Zugleich sind die neuen Flüssigsilikonkautschuke selbsthaftend formuliert, heißt es weiter. Wie andere selbsthaftende Flüssigsilikone von Wacker haften auch die neuen Typen auf Thermoplasten wie beispielsweise Polyamid (PA) und Polybutylenterephthalat (PET) , die häufig als Hartkomponente von 2-Komponenten-Artikeln eingesetzt werden. Bei der Applikation entstehe ein fester chemischer Verbund, ohne dass die Kunststoffe, wie sonst in vielen Fällen, vorbehandelt werden müssten. Gleiches gilt für Metalloberflächen: Auch in Bezug auf diese haften die elastomeren Neuprodukte ohne Vorbehandlung eine hervorragend, so Wacker.

Lebensmittelgeeignet nach strengsten Vorgaben

Die Substrate – geeignete Maschinen- und Werkzeugtechnik vorausgesetzt – könnten direkt mit den neuen Flüssigsilikonen um- oder überspritzt werden. Das ermöglicht die schnelle und günstige Großserienproduktion von Thermoplast-Silikonelastomer- und Metall-Silikonelastomer-Verbundbauteilen. Die Produktreihe Elastosil LR 3671 wurde, wie es weiter heißt, speziell für den Kontakt mit Lebensmitteln konzipiert. Ihre Vulkanisate sind nach einer angemessenen thermischen Behandlung nach den Empfehlungen des Bundesinstituts für Risikobewertung und den Anforderungen der US-amerikanischen Food and Drug Administration lebensmittelgeeignet. Anwendungsmöglichkeiten sind zum Beispiel Wellenabdichtungen von Küchenmaschinen oder Dichtelemente von Thermoskannenverschlüssen.

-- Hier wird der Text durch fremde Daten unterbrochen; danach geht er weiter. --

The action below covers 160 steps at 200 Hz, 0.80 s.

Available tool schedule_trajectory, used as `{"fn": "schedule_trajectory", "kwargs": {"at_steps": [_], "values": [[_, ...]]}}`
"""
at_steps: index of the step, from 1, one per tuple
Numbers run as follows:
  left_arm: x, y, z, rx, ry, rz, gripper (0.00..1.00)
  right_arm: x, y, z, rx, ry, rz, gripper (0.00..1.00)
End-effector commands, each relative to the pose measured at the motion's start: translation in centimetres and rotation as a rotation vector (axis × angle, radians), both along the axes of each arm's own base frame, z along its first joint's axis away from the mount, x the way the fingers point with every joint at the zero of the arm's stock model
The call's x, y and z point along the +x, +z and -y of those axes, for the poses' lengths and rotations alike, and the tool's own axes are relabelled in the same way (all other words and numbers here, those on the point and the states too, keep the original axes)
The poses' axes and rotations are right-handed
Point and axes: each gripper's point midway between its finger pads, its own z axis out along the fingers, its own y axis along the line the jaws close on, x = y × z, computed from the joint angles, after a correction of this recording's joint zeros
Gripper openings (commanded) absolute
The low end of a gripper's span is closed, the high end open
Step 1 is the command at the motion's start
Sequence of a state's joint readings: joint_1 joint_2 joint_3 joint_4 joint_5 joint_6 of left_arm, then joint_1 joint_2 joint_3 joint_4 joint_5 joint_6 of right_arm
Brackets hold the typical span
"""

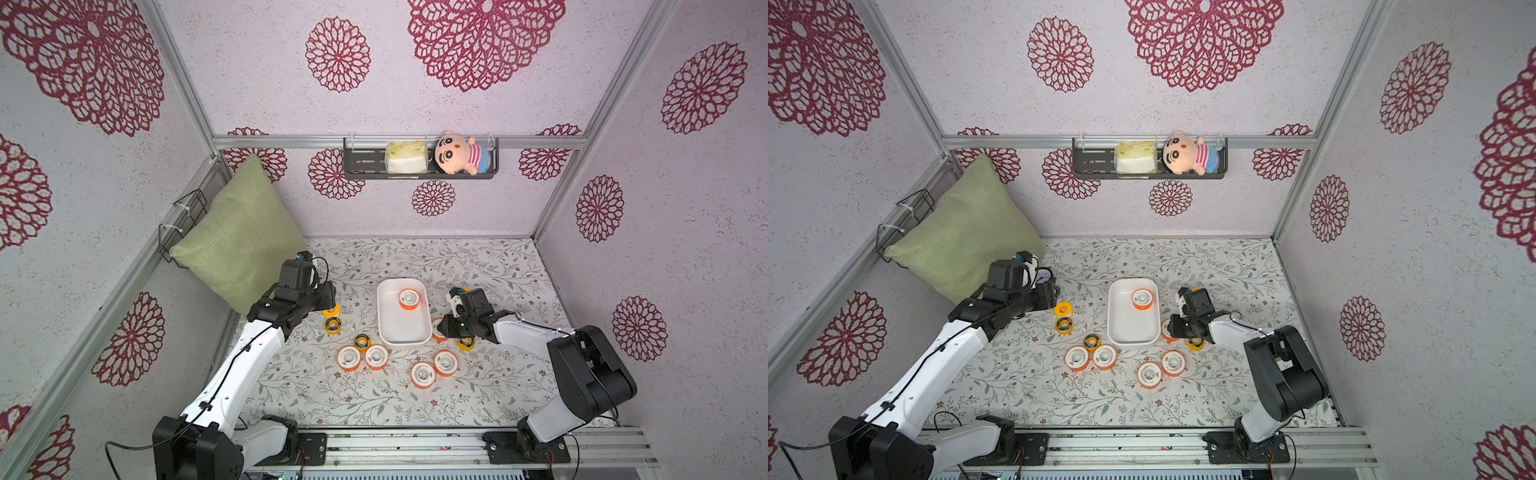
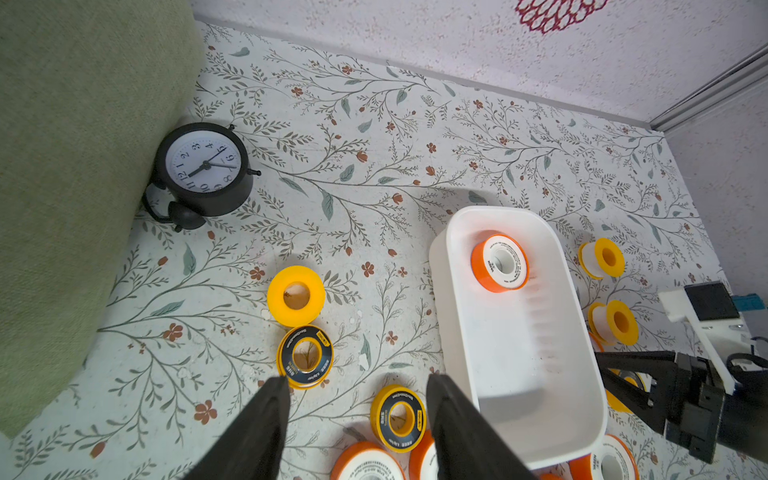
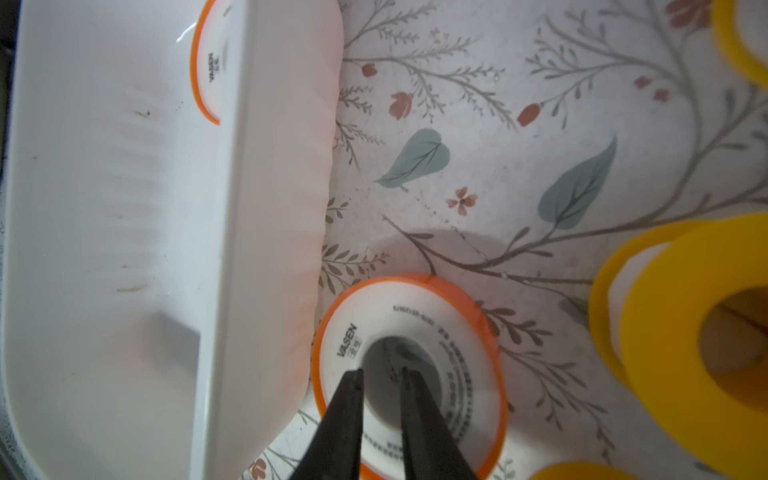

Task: Put the sealing tape into the storage box
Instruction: Pick up the sealing tape at the center of the board.

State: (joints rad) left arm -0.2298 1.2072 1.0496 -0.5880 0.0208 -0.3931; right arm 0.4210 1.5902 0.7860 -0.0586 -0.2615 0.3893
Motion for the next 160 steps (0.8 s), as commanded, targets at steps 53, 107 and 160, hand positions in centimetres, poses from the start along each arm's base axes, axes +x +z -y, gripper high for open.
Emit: {"fn": "schedule_trajectory", "kwargs": {"at_steps": [53, 107, 160], "values": [[0.6, -0.4, -0.2, 0.012, 0.003, -0.003, 0.59, 1.2, 0.6, 2.2, -0.099, -0.098, 0.03, 0.37], [0.7, -0.9, -0.2, 0.016, 0.002, -0.021, 0.59, 1.1, 3.2, 1.7, -0.055, -0.06, 0.091, 0.41], [0.7, -1.2, -0.2, 0.019, 0.002, -0.03, 0.59, 1.1, 3.3, 1.5, -0.084, -0.047, 0.098, 0.45]]}}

Kostensparende Silikonwerkstoffe für Medizintechnik und Fahrzeugindustrie

Vulkanisate der Type Silpuran 6760/50 sind nach dem Tempern biokompatibel gemäß ausgewählter Tests nach DIN ISO 10993 und der United States Pharma-copeia Class VI, führt Wacker weiter aus. Damit ist diese Type als Silikonkomponente in Dichtungen für medizintechnische oder pharmazeutische Anwendungen prädestiniert – etwa in Spritzen oder in Dosierpumpen. Die Typenreihe Elastosil LR 3675 schließlich wurde für die Bedürfnisse in der Automobiltechnik entwickelt. Aufgrund besonderer Formulierungsbestandteile bildet sie einen außerordentlich festen Verbund mit der Hartkomponente und erreicht nach der Aushärtung bereits ohne thermische Nachbehandlung ein exzellentes elastisches Rückstellvermögen und sehr gute mechanische Eigenschaften, verspricht Wacker. Somit könnten die Hersteller von Verbundbauteilen den zeit- und energieintensiven Arbeitsschritt des Temperns einsparen. Anwendungsbeispiele sind Steckergehäuse mit aufgespritzter Radialdichtung und Einzeladerabdichtungen.